Aim of the task:
Search the records for the string "table" and copy every line where it turns up.

Data to examine:
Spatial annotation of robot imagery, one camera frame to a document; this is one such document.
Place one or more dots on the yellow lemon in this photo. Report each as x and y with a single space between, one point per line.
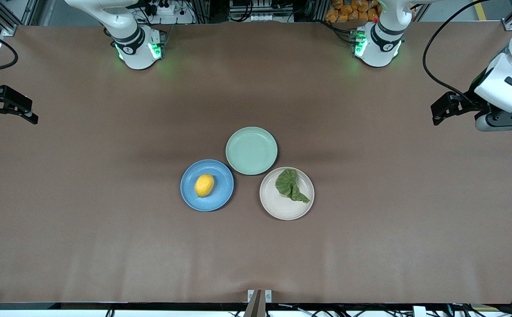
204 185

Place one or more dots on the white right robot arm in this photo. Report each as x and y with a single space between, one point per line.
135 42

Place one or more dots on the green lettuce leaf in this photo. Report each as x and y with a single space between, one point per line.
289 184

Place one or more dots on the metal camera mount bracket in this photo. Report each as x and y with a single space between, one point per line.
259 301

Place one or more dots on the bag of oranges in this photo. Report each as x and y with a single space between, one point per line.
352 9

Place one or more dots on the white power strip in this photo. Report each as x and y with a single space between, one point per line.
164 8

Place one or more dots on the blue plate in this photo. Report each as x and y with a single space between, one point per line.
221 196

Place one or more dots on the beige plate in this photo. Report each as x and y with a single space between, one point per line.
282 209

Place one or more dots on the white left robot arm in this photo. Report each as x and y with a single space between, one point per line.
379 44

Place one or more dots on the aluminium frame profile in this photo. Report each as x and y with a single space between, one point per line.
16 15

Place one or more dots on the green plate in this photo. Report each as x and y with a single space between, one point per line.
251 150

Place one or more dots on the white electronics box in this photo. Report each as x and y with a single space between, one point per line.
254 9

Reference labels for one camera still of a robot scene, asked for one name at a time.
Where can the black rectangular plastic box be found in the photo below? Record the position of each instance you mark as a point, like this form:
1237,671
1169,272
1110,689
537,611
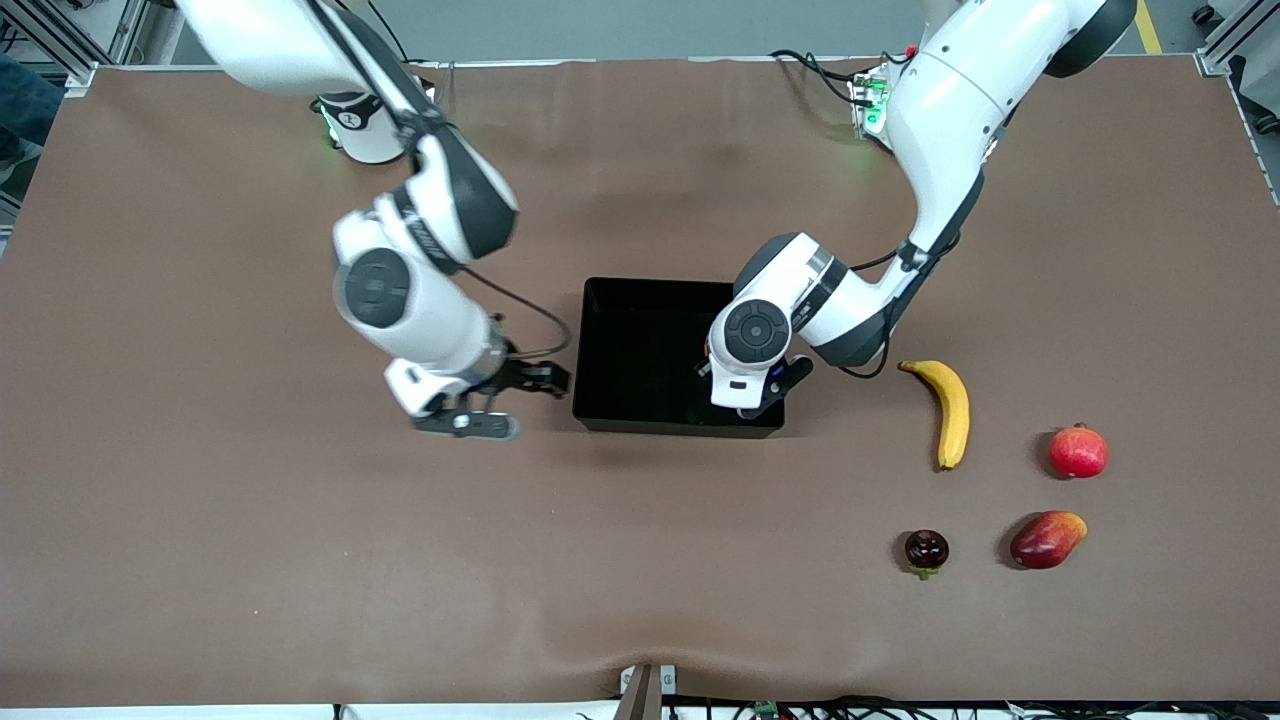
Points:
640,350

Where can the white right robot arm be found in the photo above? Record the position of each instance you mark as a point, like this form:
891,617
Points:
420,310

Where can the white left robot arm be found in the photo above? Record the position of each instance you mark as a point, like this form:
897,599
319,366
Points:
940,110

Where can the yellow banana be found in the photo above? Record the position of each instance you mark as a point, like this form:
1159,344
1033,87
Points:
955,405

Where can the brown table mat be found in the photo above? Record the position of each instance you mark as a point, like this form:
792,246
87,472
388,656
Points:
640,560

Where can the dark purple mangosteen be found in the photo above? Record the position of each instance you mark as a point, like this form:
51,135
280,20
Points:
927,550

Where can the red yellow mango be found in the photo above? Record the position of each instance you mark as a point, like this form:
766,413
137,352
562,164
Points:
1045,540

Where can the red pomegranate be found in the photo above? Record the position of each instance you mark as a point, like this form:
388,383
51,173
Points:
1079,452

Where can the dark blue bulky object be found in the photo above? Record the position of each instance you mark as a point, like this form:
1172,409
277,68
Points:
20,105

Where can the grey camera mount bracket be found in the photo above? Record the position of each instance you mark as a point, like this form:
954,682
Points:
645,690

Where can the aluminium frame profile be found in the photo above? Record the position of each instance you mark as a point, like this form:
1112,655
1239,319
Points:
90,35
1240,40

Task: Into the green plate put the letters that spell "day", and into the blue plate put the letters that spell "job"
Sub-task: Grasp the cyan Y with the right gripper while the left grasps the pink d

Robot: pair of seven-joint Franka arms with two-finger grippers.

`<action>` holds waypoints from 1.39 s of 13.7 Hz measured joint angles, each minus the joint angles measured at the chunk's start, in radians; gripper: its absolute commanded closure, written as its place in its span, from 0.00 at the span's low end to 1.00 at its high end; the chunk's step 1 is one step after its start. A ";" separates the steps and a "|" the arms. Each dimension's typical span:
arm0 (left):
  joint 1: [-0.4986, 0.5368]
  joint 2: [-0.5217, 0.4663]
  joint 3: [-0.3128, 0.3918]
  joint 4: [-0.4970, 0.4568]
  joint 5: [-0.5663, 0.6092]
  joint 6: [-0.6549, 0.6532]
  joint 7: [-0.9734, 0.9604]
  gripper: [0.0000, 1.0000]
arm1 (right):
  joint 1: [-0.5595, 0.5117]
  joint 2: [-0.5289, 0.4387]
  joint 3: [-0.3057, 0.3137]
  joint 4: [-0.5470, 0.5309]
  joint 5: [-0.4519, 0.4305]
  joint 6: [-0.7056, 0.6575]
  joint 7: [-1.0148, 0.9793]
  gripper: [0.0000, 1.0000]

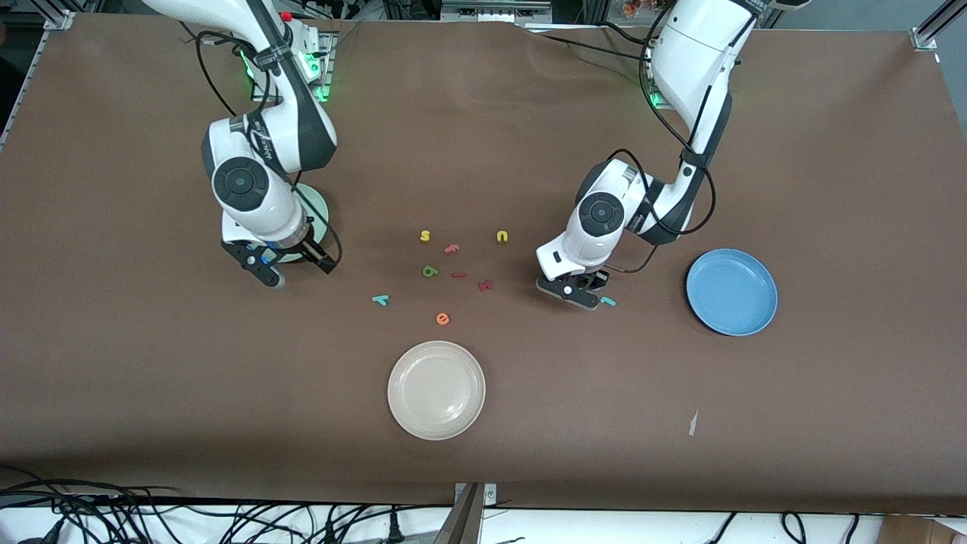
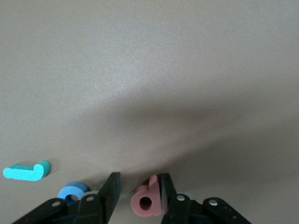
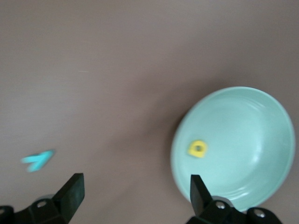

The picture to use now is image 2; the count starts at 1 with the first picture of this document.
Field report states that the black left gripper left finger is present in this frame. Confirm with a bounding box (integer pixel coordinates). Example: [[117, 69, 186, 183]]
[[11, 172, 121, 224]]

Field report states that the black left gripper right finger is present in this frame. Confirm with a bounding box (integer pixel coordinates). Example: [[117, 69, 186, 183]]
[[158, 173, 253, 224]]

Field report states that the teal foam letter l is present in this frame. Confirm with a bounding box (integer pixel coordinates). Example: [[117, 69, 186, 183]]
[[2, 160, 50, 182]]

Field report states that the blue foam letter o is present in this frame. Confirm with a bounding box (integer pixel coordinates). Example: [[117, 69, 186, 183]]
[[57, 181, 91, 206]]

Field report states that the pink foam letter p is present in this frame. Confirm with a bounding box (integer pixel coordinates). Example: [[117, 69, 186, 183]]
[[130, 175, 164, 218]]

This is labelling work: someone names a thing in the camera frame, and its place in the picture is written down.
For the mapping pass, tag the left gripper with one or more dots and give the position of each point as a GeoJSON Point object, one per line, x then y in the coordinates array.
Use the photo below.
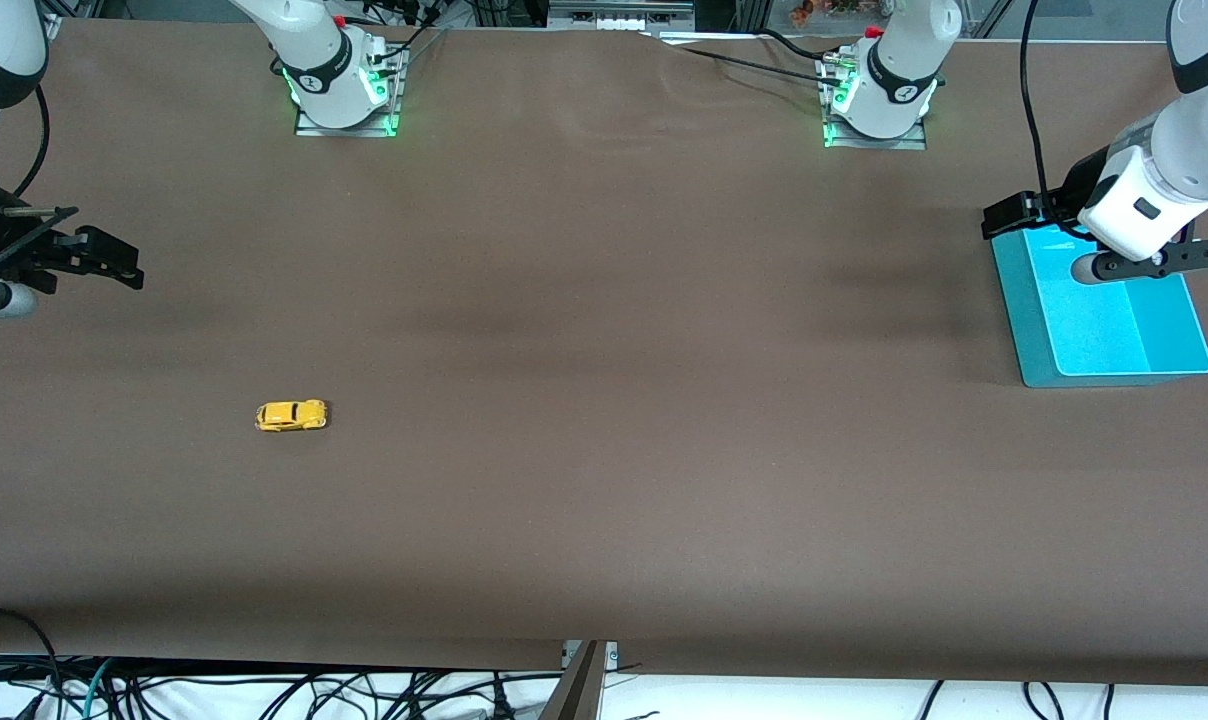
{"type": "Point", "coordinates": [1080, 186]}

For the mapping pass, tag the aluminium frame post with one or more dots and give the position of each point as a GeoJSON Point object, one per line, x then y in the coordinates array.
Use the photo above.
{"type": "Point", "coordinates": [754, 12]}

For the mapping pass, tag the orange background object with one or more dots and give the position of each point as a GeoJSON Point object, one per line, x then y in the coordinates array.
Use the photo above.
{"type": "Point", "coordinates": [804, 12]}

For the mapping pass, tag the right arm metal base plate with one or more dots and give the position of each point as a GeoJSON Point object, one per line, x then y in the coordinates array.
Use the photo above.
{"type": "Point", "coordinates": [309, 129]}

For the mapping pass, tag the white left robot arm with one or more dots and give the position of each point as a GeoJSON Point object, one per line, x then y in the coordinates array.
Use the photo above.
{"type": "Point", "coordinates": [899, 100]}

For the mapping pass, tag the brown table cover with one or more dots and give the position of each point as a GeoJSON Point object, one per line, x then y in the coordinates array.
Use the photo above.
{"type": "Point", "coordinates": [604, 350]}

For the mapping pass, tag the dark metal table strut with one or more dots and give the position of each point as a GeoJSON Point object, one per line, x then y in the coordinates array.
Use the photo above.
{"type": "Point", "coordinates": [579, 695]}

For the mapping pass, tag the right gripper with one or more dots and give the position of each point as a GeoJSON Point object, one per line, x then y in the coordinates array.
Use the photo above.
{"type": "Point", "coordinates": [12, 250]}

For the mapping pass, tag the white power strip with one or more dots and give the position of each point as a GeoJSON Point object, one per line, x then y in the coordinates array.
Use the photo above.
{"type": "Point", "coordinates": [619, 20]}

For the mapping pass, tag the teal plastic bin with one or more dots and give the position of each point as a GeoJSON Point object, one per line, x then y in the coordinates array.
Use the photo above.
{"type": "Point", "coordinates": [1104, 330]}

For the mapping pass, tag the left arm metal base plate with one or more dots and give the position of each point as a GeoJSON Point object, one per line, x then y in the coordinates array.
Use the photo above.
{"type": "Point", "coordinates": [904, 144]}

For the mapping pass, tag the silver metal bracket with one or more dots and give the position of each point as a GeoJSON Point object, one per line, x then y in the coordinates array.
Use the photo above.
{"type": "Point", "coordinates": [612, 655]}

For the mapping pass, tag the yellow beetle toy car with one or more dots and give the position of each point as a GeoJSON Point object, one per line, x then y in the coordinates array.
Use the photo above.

Task output:
Where can the brown table mat be found in the photo above? Record the position of each instance you mark as a point, like this form:
For the mapping pass, tag the brown table cover with one or more dots and give the position of each point as a GeoJSON Point object, one per line, x then y in the coordinates array.
For the mapping pass, tag the dark metal table strut with one or more dots and give the position of each point as a GeoJSON Point object, one per line, x then y in the coordinates array.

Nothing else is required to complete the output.